Recorded data
^^^^
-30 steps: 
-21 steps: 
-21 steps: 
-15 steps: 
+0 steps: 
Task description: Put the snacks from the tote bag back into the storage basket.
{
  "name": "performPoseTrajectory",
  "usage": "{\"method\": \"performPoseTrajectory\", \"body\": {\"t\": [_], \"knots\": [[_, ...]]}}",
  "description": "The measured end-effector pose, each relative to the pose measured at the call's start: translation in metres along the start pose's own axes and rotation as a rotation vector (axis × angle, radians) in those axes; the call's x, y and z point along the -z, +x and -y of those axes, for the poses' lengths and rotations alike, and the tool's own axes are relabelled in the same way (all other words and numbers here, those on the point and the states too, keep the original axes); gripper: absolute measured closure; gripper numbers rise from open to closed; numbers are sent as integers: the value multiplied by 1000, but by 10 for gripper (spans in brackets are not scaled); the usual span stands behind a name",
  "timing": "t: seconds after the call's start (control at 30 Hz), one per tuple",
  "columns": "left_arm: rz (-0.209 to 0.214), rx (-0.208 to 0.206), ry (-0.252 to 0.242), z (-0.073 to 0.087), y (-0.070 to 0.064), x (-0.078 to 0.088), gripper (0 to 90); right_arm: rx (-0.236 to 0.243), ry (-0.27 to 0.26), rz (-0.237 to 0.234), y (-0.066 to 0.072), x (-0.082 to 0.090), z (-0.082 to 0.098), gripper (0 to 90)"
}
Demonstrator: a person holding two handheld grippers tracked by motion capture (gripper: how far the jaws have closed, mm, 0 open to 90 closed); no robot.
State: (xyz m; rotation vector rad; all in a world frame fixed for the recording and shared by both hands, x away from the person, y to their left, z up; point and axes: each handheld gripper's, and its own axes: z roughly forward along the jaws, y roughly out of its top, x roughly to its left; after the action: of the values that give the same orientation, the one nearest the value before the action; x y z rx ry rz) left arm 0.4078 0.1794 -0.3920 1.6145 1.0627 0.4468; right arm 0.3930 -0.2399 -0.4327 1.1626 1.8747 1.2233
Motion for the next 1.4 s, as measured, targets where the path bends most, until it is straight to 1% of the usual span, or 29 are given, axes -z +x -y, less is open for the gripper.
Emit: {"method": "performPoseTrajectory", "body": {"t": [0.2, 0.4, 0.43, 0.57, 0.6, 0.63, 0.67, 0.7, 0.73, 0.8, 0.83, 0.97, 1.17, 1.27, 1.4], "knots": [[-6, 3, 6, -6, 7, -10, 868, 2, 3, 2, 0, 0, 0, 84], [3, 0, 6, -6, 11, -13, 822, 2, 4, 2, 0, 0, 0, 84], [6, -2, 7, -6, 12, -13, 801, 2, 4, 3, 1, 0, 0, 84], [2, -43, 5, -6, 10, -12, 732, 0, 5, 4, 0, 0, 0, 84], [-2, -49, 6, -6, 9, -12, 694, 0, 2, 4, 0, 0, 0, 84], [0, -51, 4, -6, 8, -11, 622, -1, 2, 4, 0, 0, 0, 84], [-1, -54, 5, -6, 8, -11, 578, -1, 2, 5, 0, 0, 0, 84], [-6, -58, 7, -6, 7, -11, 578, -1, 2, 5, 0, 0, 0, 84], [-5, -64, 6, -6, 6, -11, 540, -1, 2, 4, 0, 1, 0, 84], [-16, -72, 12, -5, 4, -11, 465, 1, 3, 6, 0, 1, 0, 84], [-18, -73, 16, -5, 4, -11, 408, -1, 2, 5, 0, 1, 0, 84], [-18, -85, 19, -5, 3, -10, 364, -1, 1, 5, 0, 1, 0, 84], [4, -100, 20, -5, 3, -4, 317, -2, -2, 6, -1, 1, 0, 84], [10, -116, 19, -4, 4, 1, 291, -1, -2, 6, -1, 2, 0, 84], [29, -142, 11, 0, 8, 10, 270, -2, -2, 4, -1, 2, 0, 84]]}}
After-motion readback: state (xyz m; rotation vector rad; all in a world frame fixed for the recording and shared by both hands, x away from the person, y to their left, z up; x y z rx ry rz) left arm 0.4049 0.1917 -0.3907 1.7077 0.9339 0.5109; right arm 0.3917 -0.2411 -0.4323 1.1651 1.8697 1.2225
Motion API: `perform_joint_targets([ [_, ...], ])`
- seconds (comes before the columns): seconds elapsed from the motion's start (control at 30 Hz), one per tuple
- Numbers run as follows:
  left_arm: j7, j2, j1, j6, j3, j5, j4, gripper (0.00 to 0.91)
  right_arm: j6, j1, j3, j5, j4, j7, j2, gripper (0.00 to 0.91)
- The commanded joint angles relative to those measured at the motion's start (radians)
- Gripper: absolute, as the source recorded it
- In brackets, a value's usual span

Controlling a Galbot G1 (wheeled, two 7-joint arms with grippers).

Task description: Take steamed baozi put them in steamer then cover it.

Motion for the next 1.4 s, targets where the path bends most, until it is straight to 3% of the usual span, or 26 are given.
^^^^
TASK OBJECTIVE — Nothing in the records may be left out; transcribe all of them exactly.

TASK RESPONSE —
-30 steps: 
-21 steps: 
-21 steps: 
-15 steps: 
+0 steps: 
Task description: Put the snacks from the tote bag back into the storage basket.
{
  "name": "performPoseTrajectory",
  "usage": "{\"method\": \"performPoseTrajectory\", \"body\": {\"t\": [_], \"knots\": [[_, ...]]}}",
  "description": "The measured end-effector pose, each relative to the pose measured at the call's start: translation in metres along the start pose's own axes and rotation as a rotation vector (axis × angle, radians) in those axes; the call's x, y and z point along the -z, +x and -y of those axes, for the poses' lengths and rotations alike, and the tool's own axes are relabelled in the same way (all other words and numbers here, those on the point and the states too, keep the original axes); gripper: absolute measured closure; gripper numbers rise from open to closed; numbers are sent as integers: the value multiplied by 1000, but by 10 for gripper (spans in brackets are not scaled); the usual span stands behind a name",
  "timing": "t: seconds after the call's start (control at 30 Hz), one per tuple",
  "columns": "left_arm: rz (-0.209 to 0.214), rx (-0.208 to 0.206), ry (-0.252 to 0.242), z (-0.073 to 0.087), y (-0.070 to 0.064), x (-0.078 to 0.088), gripper (0 to 90); right_arm: rx (-0.236 to 0.243), ry (-0.27 to 0.26), rz (-0.237 to 0.234), y (-0.066 to 0.072), x (-0.082 to 0.090), z (-0.082 to 0.098), gripper (0 to 90)"
}
Demonstrator: a person holding two handheld grippers tracked by motion capture (gripper: how far the jaws have closed, mm, 0 open to 90 closed); no robot.
State: (xyz m; rotation vector rad; all in a world frame fixed for the recording and shared by both hands, x away from the person, y to their left, z up; point and axes: each handheld gripper's, and its own axes: z roughly forward along the jaws, y roughly out of its top, x roughly to its left; after the action: of the values that give the same orientation, the one nearest the value before the action; x y z rx ry rz) left arm 0.4078 0.1794 -0.3920 1.6145 1.0627 0.4468; right arm 0.3930 -0.2399 -0.4327 1.1626 1.8747 1.2233
Motion for the next 1.4 s, as measured, targets where the path bends most, until it is straight to 1% of the usual span, or 29 are given, axes -z +x -y, less is open for the gripper.
Emit: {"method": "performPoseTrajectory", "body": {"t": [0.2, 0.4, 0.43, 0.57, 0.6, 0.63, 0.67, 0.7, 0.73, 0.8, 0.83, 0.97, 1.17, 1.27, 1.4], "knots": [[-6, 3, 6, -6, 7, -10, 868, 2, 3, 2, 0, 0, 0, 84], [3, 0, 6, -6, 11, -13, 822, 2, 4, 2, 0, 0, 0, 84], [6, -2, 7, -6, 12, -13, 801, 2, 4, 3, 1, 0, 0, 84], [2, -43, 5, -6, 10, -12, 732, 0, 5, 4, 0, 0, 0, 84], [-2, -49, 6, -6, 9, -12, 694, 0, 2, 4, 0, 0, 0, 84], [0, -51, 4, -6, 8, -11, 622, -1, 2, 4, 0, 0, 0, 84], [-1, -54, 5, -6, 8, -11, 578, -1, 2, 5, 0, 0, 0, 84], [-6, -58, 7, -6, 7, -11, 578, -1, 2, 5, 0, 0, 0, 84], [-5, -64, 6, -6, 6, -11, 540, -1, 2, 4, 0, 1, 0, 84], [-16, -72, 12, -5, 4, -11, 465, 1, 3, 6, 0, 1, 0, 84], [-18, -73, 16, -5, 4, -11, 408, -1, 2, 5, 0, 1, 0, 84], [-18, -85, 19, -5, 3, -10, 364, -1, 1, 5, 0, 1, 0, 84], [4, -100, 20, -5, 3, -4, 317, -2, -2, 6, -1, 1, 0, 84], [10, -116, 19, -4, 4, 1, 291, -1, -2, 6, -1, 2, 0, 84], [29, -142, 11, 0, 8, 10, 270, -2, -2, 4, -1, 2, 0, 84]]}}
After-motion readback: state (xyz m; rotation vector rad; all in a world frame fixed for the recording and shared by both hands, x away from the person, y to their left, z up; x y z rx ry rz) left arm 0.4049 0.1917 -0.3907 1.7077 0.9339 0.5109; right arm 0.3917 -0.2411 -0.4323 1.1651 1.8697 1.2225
Motion API: `perform_joint_targets([ [_, ...], ])`
- seconds (comes before the columns): seconds elapsed from the motion's start (control at 30 Hz), one per tuple
- Numbers run as follows:
  left_arm: j7, j2, j1, j6, j3, j5, j4, gripper (0.00 to 0.91)
  right_arm: j6, j1, j3, j5, j4, j7, j2, gripper (0.00 to 0.91)
- The commanded joint angles relative to those measured at the motion's start (radians)
- Gripper: absolute, as the source recorded it
- In brackets, a value's usual span

Controlling a Galbot G1 (wheeled, two 7-joint arms with grippers).

Task description: Take steamed baozi put them in steamer then cover it.

Motion for the next 1.4 s, targets where the path bends most, until it is straight to 3% of the usual span, or 26 are given.

This completes the response.